From the data below, set down exactly the lines between the one holding "[trace] white paper sheet" and the one holding "[trace] handheld controller", inclusive, and no others.

The input below:

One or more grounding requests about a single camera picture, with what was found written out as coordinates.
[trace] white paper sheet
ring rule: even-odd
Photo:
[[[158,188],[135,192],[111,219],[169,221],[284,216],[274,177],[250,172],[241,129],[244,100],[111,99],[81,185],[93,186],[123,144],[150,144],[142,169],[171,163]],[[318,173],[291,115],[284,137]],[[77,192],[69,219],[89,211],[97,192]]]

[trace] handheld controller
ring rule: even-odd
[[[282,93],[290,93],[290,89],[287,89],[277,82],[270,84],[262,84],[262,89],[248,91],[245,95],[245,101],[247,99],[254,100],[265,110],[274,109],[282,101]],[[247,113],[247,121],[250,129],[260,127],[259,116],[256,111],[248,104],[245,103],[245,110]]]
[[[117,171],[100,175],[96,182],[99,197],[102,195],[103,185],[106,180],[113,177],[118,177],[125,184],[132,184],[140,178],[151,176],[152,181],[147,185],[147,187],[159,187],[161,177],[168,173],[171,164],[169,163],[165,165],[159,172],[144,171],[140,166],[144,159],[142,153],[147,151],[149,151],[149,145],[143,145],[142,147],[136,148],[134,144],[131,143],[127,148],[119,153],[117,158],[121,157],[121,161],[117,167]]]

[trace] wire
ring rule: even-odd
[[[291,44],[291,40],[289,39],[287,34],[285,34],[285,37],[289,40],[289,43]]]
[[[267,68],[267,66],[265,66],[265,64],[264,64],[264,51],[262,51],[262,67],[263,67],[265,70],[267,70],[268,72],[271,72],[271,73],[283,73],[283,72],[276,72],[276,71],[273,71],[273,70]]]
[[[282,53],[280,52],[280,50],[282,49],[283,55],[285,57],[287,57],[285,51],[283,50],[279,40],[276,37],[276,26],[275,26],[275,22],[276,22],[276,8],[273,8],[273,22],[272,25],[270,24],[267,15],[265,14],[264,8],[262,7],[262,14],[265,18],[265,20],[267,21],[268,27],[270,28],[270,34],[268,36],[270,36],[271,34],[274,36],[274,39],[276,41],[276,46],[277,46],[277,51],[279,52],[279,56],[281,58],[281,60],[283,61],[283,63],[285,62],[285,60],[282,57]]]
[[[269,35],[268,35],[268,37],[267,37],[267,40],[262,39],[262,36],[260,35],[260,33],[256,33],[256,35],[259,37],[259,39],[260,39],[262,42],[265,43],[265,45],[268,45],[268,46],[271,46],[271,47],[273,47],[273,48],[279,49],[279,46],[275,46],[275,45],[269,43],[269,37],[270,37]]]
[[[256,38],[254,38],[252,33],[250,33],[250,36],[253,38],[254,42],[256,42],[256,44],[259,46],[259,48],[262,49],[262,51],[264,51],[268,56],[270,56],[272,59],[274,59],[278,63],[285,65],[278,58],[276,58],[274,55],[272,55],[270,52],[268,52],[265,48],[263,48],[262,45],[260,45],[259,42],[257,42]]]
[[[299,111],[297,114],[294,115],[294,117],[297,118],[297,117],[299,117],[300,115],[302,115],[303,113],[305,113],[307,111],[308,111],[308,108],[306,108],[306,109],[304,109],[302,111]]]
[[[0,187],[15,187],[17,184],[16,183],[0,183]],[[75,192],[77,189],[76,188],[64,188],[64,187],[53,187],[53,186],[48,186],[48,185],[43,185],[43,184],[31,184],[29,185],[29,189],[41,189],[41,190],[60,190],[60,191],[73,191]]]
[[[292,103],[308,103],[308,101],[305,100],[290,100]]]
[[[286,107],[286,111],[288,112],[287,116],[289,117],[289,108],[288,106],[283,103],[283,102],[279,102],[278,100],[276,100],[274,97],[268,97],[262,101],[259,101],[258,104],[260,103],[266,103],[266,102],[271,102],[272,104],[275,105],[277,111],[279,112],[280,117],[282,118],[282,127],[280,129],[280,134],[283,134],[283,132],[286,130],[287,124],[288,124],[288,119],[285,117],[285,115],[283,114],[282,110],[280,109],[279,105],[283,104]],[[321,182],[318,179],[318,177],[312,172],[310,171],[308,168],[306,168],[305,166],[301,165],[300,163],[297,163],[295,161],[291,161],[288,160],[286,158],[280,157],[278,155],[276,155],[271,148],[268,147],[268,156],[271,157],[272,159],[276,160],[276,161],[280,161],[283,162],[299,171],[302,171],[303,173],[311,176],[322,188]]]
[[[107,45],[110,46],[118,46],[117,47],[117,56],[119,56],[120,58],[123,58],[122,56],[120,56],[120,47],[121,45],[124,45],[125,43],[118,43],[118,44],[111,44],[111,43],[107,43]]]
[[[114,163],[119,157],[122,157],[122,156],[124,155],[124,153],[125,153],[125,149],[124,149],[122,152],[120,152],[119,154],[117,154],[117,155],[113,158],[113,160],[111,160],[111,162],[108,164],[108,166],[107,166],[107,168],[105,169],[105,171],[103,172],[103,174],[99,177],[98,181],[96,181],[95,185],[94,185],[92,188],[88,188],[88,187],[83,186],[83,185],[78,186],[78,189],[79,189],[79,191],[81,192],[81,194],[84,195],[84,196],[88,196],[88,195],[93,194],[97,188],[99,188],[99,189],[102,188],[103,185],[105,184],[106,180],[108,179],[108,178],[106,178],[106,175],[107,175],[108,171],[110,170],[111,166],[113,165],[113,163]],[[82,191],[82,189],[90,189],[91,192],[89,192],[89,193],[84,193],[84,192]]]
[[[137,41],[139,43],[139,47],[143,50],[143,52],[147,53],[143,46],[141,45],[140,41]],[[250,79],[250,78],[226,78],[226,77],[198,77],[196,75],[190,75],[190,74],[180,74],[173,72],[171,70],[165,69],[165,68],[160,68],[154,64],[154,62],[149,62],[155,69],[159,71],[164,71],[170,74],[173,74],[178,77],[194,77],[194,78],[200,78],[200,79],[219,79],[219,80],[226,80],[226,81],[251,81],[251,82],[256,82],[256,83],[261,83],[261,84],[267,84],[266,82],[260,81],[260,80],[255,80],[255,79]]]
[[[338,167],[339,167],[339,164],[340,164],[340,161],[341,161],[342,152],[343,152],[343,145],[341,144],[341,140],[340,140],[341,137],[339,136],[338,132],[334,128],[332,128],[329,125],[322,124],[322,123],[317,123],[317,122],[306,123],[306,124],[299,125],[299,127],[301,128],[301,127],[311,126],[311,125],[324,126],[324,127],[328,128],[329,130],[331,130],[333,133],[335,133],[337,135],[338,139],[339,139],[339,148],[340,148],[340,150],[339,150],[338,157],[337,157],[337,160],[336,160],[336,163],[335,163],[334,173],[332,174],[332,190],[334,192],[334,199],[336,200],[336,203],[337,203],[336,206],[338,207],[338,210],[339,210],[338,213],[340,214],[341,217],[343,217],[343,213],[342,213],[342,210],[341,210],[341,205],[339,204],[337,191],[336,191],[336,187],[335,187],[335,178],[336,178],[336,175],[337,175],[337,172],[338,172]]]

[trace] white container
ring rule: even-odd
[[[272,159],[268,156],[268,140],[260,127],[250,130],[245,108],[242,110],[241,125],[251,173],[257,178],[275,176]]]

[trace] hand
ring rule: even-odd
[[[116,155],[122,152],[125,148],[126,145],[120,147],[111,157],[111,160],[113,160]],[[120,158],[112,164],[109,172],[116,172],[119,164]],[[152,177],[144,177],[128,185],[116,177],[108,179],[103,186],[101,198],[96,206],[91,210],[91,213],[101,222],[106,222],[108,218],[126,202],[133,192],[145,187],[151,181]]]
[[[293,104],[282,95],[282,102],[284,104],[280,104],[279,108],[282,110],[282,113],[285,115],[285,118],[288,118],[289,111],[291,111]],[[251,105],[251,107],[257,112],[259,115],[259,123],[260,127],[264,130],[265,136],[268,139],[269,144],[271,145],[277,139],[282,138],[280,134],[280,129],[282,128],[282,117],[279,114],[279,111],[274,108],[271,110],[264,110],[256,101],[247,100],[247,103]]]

End of The input.

- Task solution -
[trace] white paper sheet
ring rule: even-odd
Photo:
[[[158,188],[135,192],[111,219],[169,221],[284,216],[274,177],[250,172],[241,129],[244,100],[111,99],[81,185],[93,186],[123,144],[150,144],[142,169],[171,163]],[[318,173],[291,115],[284,137]],[[77,192],[69,219],[89,211],[97,192]]]

[trace] handheld controller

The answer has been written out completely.